By Pauline Plummer


"Reading this was a revelatory experience for me in two senses. Firstly, because I have never previously encountered Plummer's work, in spite of her having published several collections and being a stalwart of numerous anthologies. Secondly, because of the expectations engendered in me by the title. Being aware only of the derogatory Anglo-Saxon usage, the blurb on the rear cover and the actual content defied my expectations until I read the titular verse. At this point, all became clear.

"There are many strengths here but the greatest are the characterisations of people, places and events which are achieved with deft touches of descriptive detail that convey a meaning in very few words. This descriptive detail is never allowed to detract from the narrative flow which makes each poem a short story as well, nor does it interfere with the natural sound-scape of the piece.

"The one thing which does, at times, get in the way of the power, is the split into three sections. The first is unnamed whilst the second and third are respectively named 'Menagerie' and 'Ekphrasis'. Both of these sections begin with work which fits the titles but then are followed by others which feel strained to fit. In this reader's opinion, the poems stand much more powerfully when there are no section titles to guide perception. But this is a minor gripe when all else is so perfectly done.

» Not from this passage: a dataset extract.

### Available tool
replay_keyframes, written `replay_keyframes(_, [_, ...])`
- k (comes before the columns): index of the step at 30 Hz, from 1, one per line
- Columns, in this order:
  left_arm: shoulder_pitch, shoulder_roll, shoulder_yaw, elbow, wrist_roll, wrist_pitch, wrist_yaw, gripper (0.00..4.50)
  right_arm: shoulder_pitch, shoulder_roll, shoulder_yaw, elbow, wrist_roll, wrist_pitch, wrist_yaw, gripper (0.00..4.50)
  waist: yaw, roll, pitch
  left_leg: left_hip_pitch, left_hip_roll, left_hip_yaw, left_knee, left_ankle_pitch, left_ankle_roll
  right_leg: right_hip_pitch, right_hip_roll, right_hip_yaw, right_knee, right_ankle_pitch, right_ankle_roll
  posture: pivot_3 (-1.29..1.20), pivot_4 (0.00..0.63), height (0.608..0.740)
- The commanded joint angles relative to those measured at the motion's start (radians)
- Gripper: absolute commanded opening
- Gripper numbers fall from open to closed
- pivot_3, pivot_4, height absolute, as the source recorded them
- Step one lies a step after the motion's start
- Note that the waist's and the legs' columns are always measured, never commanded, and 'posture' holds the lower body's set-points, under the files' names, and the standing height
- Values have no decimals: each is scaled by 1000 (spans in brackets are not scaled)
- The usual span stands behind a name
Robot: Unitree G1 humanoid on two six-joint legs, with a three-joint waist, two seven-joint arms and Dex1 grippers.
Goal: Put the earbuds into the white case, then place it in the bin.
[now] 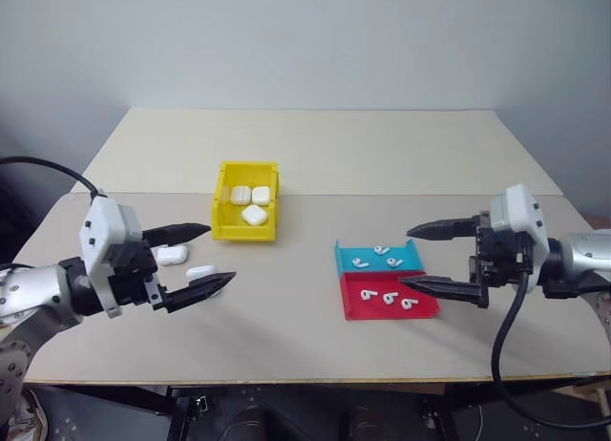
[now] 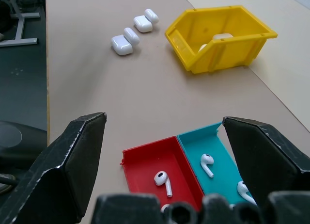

"If observational skill is the poet's greatest tool, then Plummer is a consummate artist who had honed it to perfection. Capturing people and places she has encountered throughout life's journeys, she renders them in delicately pitched words and phrases. And knows how to use humour wisely and appropriately: consider a typical example from The Late Miss P: 'And bills left until they ripened to red.'

"Plummer's empathy with her subjects is also a telling feature of all these works, perhaps best summarised in the closing lines of English Lesson:

Sudan is a huge rectangle
Where there is screaming in the corners.

"I'd like to select a poem from this standout collection, unfair as that might be. One page in my copy is virtually worn away with use, where the book falls open every time: Empty Bed Blues. My eyes are inevitably drawn to the closing couplet:

Now where you slept there's an empty
Shelf on the fridge of my king-sized bed.

"If like me several days ago, you are unaware of the origins of the word 'Bint', there are two options. Look it up in the dictionary, or buy this collection. I believe that the second is by far the most rewarding."